What would employee-driven ride-hail even look like?

There’s a reason why companies relying on gig workers feel threatened by what could be a complete upheaval of their entire business models, so we can expect to see them continue to fight any changes through a variety of appeals and countersuits. In the background, some companies have made it a point not to rely on gig workers, perhaps sensing the way the legislative wind is blowing.

In New York City, Revel offers an all-Tesla, all-employee ride-hail service, which I’ve used and drivers have told me they love. Another on-demand ride-hail service that relies on employees is Alto, which operates in certain parts of Dallas, Houston, Los Angeles, Miami, San Francisco and Washington, D.C.

In Alto’s comment on the DOL’s ruling, the company pointed to the responsibility and costs it bears that its competitors shirk via the independent contractor model, like paying employees by the hour for all hours they spend driving, rather than only paying them for engaged time. Alto said that while this lowers competitors’ costs, it also encourages an oversupply of drivers on public roads leading to congestion and higher emissions.

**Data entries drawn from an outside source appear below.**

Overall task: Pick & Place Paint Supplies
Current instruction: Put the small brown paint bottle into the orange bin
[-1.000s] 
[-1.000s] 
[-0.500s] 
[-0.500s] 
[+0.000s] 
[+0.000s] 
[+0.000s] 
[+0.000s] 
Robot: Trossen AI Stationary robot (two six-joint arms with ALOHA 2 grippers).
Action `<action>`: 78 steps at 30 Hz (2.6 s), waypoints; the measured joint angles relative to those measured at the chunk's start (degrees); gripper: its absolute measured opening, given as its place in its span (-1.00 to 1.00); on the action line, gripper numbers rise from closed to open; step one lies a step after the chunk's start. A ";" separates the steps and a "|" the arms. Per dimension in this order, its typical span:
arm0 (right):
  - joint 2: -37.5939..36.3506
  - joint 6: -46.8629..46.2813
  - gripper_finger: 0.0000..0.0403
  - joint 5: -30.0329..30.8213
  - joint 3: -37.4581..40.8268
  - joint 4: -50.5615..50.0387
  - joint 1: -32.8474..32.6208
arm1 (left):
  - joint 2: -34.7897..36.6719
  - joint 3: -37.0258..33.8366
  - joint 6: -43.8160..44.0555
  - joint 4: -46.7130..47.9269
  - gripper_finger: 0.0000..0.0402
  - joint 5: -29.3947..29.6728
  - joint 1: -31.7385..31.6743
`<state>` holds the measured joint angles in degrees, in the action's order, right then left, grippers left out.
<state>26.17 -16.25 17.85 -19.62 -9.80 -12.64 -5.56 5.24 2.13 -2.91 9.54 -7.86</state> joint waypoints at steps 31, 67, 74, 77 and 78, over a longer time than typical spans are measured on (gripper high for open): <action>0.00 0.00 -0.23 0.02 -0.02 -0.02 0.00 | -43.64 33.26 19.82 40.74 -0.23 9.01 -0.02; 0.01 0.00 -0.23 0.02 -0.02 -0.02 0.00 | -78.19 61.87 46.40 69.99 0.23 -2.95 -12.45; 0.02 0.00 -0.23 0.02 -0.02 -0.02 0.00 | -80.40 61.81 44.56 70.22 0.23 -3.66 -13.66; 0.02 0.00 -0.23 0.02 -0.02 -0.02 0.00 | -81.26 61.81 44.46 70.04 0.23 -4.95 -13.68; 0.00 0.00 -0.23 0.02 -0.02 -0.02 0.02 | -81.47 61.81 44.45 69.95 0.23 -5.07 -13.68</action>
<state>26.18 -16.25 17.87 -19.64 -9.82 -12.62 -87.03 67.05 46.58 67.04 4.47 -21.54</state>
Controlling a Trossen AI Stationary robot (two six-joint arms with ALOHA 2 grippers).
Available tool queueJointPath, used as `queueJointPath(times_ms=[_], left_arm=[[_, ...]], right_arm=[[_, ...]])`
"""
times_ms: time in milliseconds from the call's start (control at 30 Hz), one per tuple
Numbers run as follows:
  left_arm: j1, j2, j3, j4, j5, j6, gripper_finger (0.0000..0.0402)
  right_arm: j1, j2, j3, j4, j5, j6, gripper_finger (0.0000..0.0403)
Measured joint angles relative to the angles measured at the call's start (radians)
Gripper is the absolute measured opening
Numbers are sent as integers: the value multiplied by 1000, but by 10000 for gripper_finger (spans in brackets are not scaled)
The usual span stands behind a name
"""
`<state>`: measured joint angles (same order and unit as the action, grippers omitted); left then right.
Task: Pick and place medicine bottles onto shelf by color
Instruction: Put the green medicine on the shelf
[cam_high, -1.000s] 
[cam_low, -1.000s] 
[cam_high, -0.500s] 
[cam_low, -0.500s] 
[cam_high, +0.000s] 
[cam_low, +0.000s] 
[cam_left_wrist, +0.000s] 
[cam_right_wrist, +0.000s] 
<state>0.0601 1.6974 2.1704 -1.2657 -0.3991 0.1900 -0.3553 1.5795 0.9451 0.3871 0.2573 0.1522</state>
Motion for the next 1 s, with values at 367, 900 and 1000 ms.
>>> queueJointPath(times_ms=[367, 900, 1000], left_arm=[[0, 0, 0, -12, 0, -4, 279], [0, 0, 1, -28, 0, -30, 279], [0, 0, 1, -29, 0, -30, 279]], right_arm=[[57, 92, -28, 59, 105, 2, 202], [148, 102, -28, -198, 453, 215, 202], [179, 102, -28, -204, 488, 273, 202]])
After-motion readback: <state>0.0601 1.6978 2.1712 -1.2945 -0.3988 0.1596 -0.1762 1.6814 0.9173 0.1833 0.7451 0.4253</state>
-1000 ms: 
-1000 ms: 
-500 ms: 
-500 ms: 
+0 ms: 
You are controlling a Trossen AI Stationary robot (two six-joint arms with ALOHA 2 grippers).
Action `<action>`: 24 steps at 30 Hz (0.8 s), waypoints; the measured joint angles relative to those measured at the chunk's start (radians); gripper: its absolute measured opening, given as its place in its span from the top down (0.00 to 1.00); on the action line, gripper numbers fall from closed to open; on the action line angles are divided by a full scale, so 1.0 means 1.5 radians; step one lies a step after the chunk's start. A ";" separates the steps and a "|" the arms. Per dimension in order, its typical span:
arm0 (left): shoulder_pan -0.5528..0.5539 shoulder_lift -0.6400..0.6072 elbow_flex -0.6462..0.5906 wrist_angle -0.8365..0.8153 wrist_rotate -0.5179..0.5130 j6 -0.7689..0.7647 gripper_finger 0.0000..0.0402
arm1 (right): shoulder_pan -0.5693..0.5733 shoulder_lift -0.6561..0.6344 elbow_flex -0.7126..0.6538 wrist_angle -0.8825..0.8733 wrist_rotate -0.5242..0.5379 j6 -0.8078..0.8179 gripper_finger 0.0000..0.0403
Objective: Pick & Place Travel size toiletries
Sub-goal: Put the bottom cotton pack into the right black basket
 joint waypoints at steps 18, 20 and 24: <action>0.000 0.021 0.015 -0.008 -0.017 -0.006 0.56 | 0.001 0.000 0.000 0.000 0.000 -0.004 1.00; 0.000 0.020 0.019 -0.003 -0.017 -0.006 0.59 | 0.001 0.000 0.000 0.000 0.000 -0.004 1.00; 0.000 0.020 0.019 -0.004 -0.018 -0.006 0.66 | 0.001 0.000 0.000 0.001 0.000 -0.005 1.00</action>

“With independent contractor drivers, currently large-scale ride-hail operators intentionally over supply the market because it does not add to their costs and creates a ‘free’ (to the companies) consumer surplus through lower wait times,” reads the comment. “But, artificially lowering wait times with oversupply is unsustainable for drivers and leads to many making far less than minimum wage in the jurisdiction in which they work when measured on a total time (and not engaged time) basis.”

Alto called on the DOL to recognize the economic reality of the ride-hail industry — drivers are integral to ride-hailing as a business. Drivers’ work depends on the existence of ride-hail companies. Therefore, drivers are economically dependent on ride-hail companies, which puts them in the category of employees, according to Alto.